Era una tarde lluviosa, más bien noche puesto que el sol hacía rato que se habría puesto, allí donde hubieran podido disfrutarlo. Por aquí unos persistentes y húmedos grises venían marcando el tono a seguir durante toda la jornada, lo que no había impedido que, como víspera de festivo, una población habituada a las exigencias y rigores meteorológicos se hubiera movido y actuado en consonancia con el calendario e independientemente del tiempo, otra inclemencia más con la que lidiar intentando que no marque de forma categórica el transcurso de las horas.
Y como era de esperar en la misa de aquella lluviosa tarde la iglesia se mostraba bastante concurrida, circunstancia que nada tenía que ver con lo que había caído o estaba por caer -la alternancia se repetía de forma caprichosa. La presencia en el templo no era una opción más, nada más lejos, la asistencia significaba la obligación de acicalarse y salir para seguir haciendo y sintiéndose comunidad, abandonar por un tiempo la confortable y acogedora seguridad del hogar a cambio de cruzar unas frases con vecinos y conocidos, además de cumplir con el rito y prestar una tan rutinaria como enigmática atención a la correspondiente homilía -en esta ocasión ensalzadora de un Jesús vencedor- que en aquellos momentos el sacerdote desgranaba entre rendido y entusiasta, en pie ante una feligresía que asentía en silencio a sus palabras sin pedir nada a cambio, probablemente agradeciéndole ocupar aquel sólido lugar en sus vidas, dándoles qué hacer y de alguna manera obligándoles a convivir; lo mejor que podemos hacer cuando no sabemos qué hacer.
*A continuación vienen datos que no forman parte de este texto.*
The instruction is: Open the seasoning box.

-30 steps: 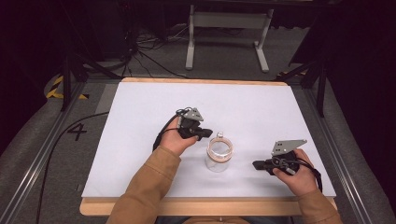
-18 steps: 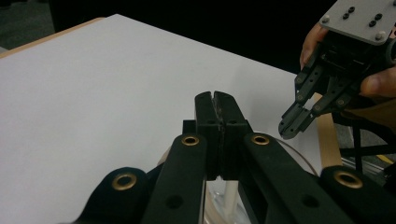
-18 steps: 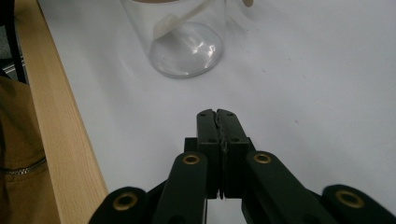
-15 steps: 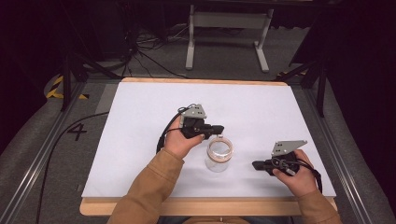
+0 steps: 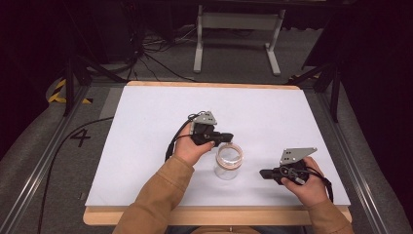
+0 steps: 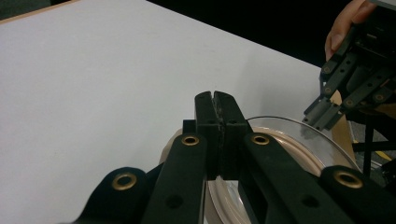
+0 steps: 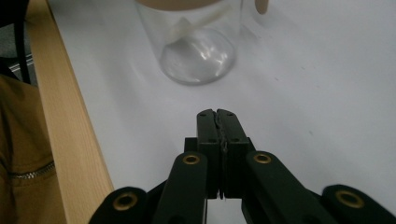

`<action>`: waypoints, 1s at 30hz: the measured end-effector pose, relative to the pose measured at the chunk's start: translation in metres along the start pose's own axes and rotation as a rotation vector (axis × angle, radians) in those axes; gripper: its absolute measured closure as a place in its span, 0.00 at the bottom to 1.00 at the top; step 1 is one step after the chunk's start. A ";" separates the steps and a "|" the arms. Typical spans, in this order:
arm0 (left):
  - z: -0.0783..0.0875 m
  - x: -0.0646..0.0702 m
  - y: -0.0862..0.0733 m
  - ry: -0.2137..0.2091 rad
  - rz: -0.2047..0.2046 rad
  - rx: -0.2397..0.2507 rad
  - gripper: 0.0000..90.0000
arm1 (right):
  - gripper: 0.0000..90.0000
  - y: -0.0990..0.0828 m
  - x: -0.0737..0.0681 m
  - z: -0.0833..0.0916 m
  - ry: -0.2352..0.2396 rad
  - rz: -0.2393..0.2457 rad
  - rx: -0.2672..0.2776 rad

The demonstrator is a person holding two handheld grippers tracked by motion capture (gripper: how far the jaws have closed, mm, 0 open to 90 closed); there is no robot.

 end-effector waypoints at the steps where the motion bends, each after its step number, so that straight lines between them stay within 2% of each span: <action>1: 0.000 0.000 0.000 0.001 -0.003 0.002 1.00 | 1.00 0.002 -0.001 -0.001 0.006 0.008 0.009; 6: 0.000 0.000 0.000 0.002 -0.003 -0.005 1.00 | 1.00 0.016 -0.012 -0.011 0.016 0.036 0.028; 10: 0.001 -0.001 0.000 0.035 -0.014 0.015 1.00 | 1.00 0.028 -0.020 -0.019 0.025 0.062 0.050; 15: -0.001 -0.001 0.000 0.030 -0.016 0.021 1.00 | 1.00 0.037 -0.024 -0.020 0.031 0.078 0.077; 20: -0.001 -0.003 0.000 0.034 -0.006 0.040 1.00 | 1.00 0.040 -0.025 -0.019 0.034 0.077 0.088; 22: -0.001 -0.004 0.000 0.047 -0.005 0.036 1.00 | 1.00 0.041 -0.025 -0.018 0.034 0.076 0.097; 30: -0.001 -0.004 0.000 0.046 -0.011 0.042 1.00 | 1.00 0.046 -0.027 -0.018 0.035 0.074 0.122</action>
Point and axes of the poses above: each handheld gripper's, and its own axes: z roughly backward along the jaws, y roughly out of its top, x roughly to its right, the point moved 3 cm from there along -z, roughly forward along the jaws, and after that the axes turned 11 degrees about z, right-handed, at the moved point
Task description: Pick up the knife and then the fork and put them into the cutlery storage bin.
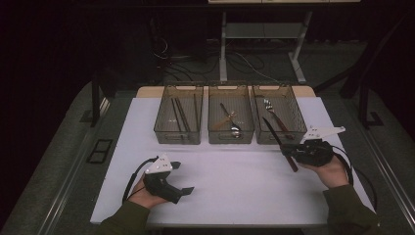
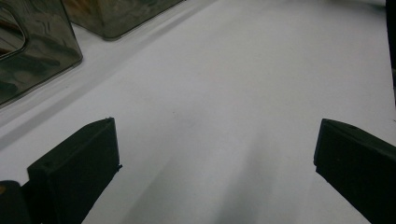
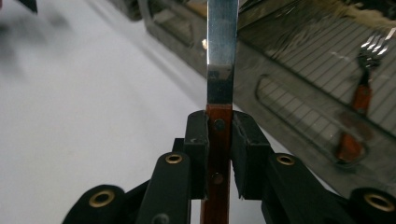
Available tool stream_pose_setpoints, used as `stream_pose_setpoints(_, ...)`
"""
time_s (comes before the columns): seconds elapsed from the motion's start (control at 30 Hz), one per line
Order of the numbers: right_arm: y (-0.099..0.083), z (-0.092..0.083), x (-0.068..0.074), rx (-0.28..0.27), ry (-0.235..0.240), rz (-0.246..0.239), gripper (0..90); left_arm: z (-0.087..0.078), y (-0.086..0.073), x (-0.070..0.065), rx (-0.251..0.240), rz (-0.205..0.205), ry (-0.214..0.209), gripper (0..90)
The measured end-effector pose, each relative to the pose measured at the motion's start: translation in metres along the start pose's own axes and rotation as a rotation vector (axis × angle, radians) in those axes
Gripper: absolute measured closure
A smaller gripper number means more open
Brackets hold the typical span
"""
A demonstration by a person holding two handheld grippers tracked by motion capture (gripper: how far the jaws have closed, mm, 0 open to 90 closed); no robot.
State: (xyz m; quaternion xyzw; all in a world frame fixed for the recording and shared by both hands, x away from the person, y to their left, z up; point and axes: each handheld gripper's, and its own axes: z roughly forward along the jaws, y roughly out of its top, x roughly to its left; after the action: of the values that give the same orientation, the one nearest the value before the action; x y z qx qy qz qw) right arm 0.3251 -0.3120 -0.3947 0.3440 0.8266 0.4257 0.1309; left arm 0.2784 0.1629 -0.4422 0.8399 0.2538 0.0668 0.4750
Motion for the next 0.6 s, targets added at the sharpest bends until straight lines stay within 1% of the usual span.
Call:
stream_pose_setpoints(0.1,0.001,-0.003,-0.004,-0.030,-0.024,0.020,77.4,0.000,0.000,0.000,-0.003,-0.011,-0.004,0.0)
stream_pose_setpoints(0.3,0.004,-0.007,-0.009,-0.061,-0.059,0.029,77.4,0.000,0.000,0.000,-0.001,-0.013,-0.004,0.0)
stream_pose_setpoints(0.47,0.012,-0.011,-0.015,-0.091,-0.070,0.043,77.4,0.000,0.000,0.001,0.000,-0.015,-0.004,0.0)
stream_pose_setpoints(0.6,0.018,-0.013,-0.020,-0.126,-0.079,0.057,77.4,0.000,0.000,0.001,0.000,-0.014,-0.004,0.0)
Finalizaba la misa y los feligreses salían ordenadamente a la ventosa humedad de la tarde-noche, demorándose en la puerta -a cubierto bajo el porche por si las moscas- o buscándose aunque solo fuera para decirse hasta mañana. Charlaban y se preguntaban animadamente por lo último vigilando con el rabillo del ojo a unos niños felices por poder correr o mojarse sin tener que dar explicaciones, ajenos al tiempo y las rutinas de unos adultos que gustan emperezarse si con ello restringen los esfuerzos y despejan momentáneamente su cabeza de deberes y obligaciones no siempre bienvenidas; porque hay ocasiones en las que uno no tiene ganas de bregar con el día a día, a fin de cuentas mañana era fiesta y hasta pasado había tiempo para ponerse en orden antes que apresurarse con tanto pendiente como suele, cuando no hay mucho más que hacer que pensar en qué hacer para no olvidar lo que preferiblemente y en el fondo estaría mejor olvidado.
La salida del templo y sus accesos iban quedando desiertos, dejados al amarillo nocturno de unas luces que lustraban un brillante suelo empapado de todo el día, dándole a la calle un aspecto tan acogedor y familiar como y sin embargo incómodo, inestable o incluso desabrido, aunque no hasta el punto de considerarse desamparo o abandono. Las luces de la iglesia se iban apagando en dirección a la salida, hasta la misma puerta en la que ya aparecía el cura -vestido de civil, o humano-, cerrando muy bien acompañado en animada charla por seis señoras decente, cómoda y respetablemente arregladas.
Aquellas siete personas eran los pilares del mundo, de aquel mundo, la población entera convergiendo en un intercambio de igual a igual -sí, seis y uno- sin decantarse por ninguno de los dos lados, ambos sabedores de su mutuo apoyo, necesidad y/o dependencia. Se reproducía entre los componentes de aquel dicharachero grupo una comunión que pintaba inmemorial en la que las piezas encajaban con exacta medida, el templo como centro y corazón de la comunidad. Santo y duro núcleo que se permitía el lujo de dejar a los hombres con sus cosas -en aquellos momentos jugando a las aficiones y los negocios en la acogedora calidez de la cafetería de siempre-, entre ellas hacer el mundo por sí mismos, tan ufanos y livianos como mimados, fingidores de una errónea autonomía pero bajo la vigilancia y consentimiento de aquellas siete personas que actuaban como su aliento vital. Aquellas seis devotas y sensatas mujeres que ahora acompañaban al sacerdote hasta su bendita residencia, dejándolo en la puerta entre una profusión de despedidas y sonrisas -un hombre que, sin embargo, nunca ejerce como hombre-, daban forma y sentido a un poder antiguo que gusta actuar en un segundo plano, habituado a conceder generosamente su plácet o a señalar acusadoramente con el dedo si las cosas no van como deben, siempre desde ese segundo plano o sombra que sostiene y da cobijo a toda la población.